── Task input ──
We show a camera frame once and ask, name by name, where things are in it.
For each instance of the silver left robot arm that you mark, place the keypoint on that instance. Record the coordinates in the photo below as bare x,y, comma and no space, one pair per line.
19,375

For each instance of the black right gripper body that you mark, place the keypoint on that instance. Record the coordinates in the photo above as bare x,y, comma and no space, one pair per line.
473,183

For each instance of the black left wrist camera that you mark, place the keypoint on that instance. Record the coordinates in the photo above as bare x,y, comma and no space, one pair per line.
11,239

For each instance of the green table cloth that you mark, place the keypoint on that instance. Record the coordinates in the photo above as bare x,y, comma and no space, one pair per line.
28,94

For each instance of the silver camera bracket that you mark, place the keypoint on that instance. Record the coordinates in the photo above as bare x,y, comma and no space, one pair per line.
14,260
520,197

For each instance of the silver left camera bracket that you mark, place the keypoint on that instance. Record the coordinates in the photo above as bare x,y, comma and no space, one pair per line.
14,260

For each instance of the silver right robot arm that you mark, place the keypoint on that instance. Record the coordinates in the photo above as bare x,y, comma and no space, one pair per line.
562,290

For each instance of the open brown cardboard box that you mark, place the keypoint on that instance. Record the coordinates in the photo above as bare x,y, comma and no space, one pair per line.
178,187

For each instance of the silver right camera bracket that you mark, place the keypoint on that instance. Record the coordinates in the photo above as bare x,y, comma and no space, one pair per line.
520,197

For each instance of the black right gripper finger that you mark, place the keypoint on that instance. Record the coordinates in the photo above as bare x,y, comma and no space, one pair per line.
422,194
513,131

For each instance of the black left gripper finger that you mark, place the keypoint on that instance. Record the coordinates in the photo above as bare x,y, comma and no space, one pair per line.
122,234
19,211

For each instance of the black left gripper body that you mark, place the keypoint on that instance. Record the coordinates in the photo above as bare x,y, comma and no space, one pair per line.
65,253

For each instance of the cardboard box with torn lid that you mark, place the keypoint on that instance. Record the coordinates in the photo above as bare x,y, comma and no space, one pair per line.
───
The answer must be a verbatim transcription of all the entries.

We show a camera frame once and ask, name by name, where things are in it.
For each instance of the silver left robot arm that you mark, place the keypoint on that instance. Record the coordinates in the photo below as bare x,y, comma and no space, one pair per line.
19,375

For each instance of the black right gripper body that you mark, place the keypoint on that instance. Record the coordinates in the photo above as bare x,y, comma and no space, one pair per line.
473,183

For each instance of the black left wrist camera that you mark, place the keypoint on that instance. Record the coordinates in the photo above as bare x,y, comma and no space, one pair per line.
11,239

For each instance of the green table cloth that you mark, place the keypoint on that instance. Record the coordinates in the photo above as bare x,y, comma and no space, one pair per line.
28,94

For each instance of the silver camera bracket that you mark, place the keypoint on that instance. Record the coordinates in the photo above as bare x,y, comma and no space, one pair per line.
14,260
520,197

For each instance of the silver left camera bracket that you mark, place the keypoint on that instance. Record the coordinates in the photo above as bare x,y, comma and no space, one pair per line.
14,260

For each instance of the silver right robot arm that you mark, place the keypoint on that instance. Record the coordinates in the photo above as bare x,y, comma and no space, one pair per line.
562,290

For each instance of the open brown cardboard box that you mark, place the keypoint on that instance. Record the coordinates in the photo above as bare x,y, comma and no space, one pair per line.
178,187

For each instance of the silver right camera bracket that you mark, place the keypoint on that instance. Record the coordinates in the photo above as bare x,y, comma and no space, one pair per line.
520,197

For each instance of the black right gripper finger that you mark, place the keypoint on that instance. Record the coordinates in the photo above as bare x,y, comma and no space, one pair per line.
422,194
513,131

For each instance of the black left gripper finger that you mark, place the keypoint on that instance. Record the coordinates in the photo above as bare x,y, comma and no space, one pair per line.
122,234
19,211

For each instance of the black left gripper body that you mark, place the keypoint on that instance. Record the coordinates in the photo above as bare x,y, comma and no space, one pair per line.
65,253

For each instance of the cardboard box with torn lid that you mark, place the keypoint on that instance. Record the coordinates in the photo above as bare x,y, comma and no space, one pair per line.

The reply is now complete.